## Information provided
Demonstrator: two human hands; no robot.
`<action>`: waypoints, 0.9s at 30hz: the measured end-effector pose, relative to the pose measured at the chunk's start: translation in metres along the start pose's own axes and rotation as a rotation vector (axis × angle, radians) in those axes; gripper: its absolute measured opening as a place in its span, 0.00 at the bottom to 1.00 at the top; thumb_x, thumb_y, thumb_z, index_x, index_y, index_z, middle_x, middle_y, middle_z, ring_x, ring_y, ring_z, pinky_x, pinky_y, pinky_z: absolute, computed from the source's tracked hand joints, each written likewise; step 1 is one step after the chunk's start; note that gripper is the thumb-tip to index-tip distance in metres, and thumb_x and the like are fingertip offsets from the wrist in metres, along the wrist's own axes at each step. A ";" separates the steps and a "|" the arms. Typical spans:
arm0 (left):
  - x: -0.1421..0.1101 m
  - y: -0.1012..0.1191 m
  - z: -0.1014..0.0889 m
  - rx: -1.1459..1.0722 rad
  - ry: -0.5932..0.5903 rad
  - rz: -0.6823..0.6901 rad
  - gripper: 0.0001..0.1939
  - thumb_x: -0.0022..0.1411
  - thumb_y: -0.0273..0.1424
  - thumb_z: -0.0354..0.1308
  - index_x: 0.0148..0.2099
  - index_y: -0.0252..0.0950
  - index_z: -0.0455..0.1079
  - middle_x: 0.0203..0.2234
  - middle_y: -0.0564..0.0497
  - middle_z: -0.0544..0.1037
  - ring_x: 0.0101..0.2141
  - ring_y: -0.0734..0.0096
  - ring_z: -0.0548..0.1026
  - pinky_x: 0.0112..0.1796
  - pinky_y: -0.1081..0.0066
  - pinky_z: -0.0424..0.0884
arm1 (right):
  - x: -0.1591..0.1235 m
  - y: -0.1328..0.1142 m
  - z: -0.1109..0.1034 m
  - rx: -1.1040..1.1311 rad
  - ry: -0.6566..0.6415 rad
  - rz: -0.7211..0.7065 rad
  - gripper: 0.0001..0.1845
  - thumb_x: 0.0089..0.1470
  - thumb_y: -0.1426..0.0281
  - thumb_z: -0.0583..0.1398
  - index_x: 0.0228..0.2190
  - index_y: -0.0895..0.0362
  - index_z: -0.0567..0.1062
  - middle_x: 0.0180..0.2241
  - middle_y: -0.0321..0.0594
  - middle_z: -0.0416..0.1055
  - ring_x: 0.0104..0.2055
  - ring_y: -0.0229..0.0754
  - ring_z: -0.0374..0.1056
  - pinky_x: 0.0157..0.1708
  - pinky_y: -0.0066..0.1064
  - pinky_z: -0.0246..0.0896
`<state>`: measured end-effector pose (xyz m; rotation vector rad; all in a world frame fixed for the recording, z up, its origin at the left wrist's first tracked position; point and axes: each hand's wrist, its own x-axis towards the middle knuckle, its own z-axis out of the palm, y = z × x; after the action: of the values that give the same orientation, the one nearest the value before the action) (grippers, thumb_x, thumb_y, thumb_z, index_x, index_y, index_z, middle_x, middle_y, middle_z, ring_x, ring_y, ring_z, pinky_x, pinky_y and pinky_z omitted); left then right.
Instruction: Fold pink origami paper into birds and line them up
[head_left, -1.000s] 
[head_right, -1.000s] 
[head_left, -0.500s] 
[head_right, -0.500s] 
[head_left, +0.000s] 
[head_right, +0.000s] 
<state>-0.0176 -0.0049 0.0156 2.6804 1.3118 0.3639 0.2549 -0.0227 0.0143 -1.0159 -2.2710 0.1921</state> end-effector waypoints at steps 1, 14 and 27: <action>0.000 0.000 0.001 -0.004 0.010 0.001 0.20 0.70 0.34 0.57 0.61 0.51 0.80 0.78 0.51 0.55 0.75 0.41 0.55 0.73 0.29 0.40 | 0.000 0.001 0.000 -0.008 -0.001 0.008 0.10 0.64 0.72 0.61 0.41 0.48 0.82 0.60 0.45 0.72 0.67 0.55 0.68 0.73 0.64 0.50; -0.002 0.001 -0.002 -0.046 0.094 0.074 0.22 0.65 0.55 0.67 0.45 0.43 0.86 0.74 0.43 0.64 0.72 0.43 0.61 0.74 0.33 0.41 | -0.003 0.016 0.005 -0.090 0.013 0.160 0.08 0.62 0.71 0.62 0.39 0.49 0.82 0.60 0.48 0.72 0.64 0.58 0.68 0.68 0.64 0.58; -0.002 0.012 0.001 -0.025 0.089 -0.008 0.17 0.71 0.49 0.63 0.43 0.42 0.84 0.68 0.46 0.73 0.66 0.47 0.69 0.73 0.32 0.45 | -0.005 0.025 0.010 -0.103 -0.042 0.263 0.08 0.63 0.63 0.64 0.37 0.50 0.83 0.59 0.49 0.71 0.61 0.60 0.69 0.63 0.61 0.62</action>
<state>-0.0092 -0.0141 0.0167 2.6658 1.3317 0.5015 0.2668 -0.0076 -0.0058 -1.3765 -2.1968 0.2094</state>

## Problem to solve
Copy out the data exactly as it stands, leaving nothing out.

## Answer to this task
Demonstrator: two human hands; no robot.
`<action>`: waypoints, 0.9s at 30hz: the measured end-effector pose, relative to the pose measured at the chunk's start: translation in metres along the start pose's own axes and rotation as a rotation vector (axis × angle, radians) in those axes; gripper: its absolute measured opening as a place in its span, 0.00 at the bottom to 1.00 at the top; thumb_x, thumb_y, thumb_z, index_x, index_y, index_z, middle_x, middle_y, middle_z, ring_x, ring_y, ring_z, pinky_x, pinky_y, pinky_z: absolute, computed from the source's tracked hand joints, each written likewise; step 1 is one step after the chunk's start; note that gripper is the thumb-tip to index-tip distance in metres, and thumb_x and the like are fingertip offsets from the wrist in metres, along the wrist's own axes at each step. A ";" separates the steps and a "|" the arms. Typical spans:
arm0 (left):
  - x: -0.1421..0.1101 m
  - y: -0.1012..0.1191 m
  - z: -0.1014..0.0889 m
  - rx: -1.1459..1.0722 rad
  - ry: -0.5932..0.5903 rad
  - rz: -0.6823..0.6901 rad
  - gripper: 0.0001..0.1939
  - thumb_x: -0.0022..0.1411
  - thumb_y: -0.0273..0.1424
  - thumb_z: -0.0354..0.1308
  - index_x: 0.0148..0.2099
  - index_y: -0.0252..0.0950
  - index_z: -0.0455..0.1079
  - middle_x: 0.0203..0.2234
  - middle_y: -0.0564..0.0497
  - middle_z: -0.0544..0.1037
  - ring_x: 0.0101..0.2141
  - ring_y: -0.0734..0.0096
  - ring_z: -0.0548..0.1026
  - pinky_x: 0.0112..0.1796
  - pinky_y: -0.1081..0.0066
  - pinky_z: -0.0424..0.0884
arm1 (right):
  - x: -0.1591..0.1235 m
  - y: -0.1328..0.1142 m
  - z: -0.1109..0.1034 m
  - rx: -1.1040..1.1311 rad
  - ry: -0.6566..0.6415 rad
  - rz: -0.7211..0.7065 rad
  - gripper: 0.0001..0.1845
  - thumb_x: 0.0089..0.1470
  - thumb_y: -0.1426..0.0281
  - thumb_z: -0.0583..0.1398
  - index_x: 0.0228..0.2190
  - index_y: -0.0895..0.0362
  - index_z: -0.0567..0.1062
  - middle_x: 0.0180..0.2241
  - middle_y: -0.0321..0.0594
  - middle_z: -0.0416..0.1055
  - ring_x: 0.0104..0.2055
  - ring_y: -0.0229..0.0754
  - ring_z: -0.0374..0.1056
  - pinky_x: 0.0157..0.1708
  - pinky_y: -0.0066..0.1064
  - pinky_z: -0.0246..0.0896
`<state>`: measured end-effector pose (xyz m; rotation vector rad; all in a world frame fixed for the recording, z up, its origin at the left wrist's first tracked position; point and axes: each hand's wrist, its own x-axis towards the middle knuckle, its own z-axis out of the palm, y = z × x; after the action: of the values that give the same orientation, the one nearest the value before the action) (grippers, thumb_x, thumb_y, thumb_z, index_x, index_y, index_z, middle_x, middle_y, middle_z, ring_x, ring_y, ring_z, pinky_x, pinky_y and pinky_z omitted); left then right.
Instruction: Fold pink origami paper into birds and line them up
[head_left, -1.000s] 
[head_right, -1.000s] 
[head_left, -0.500s] 
[head_right, -0.500s] 
[head_left, +0.000s] 
[head_right, +0.000s] 
<state>-0.0176 -0.0049 0.0156 2.6804 1.3118 0.3639 0.2549 -0.0227 0.0143 -1.0159 -2.2710 0.1921</state> end-effector waypoints at steps 1, 14 and 27: <action>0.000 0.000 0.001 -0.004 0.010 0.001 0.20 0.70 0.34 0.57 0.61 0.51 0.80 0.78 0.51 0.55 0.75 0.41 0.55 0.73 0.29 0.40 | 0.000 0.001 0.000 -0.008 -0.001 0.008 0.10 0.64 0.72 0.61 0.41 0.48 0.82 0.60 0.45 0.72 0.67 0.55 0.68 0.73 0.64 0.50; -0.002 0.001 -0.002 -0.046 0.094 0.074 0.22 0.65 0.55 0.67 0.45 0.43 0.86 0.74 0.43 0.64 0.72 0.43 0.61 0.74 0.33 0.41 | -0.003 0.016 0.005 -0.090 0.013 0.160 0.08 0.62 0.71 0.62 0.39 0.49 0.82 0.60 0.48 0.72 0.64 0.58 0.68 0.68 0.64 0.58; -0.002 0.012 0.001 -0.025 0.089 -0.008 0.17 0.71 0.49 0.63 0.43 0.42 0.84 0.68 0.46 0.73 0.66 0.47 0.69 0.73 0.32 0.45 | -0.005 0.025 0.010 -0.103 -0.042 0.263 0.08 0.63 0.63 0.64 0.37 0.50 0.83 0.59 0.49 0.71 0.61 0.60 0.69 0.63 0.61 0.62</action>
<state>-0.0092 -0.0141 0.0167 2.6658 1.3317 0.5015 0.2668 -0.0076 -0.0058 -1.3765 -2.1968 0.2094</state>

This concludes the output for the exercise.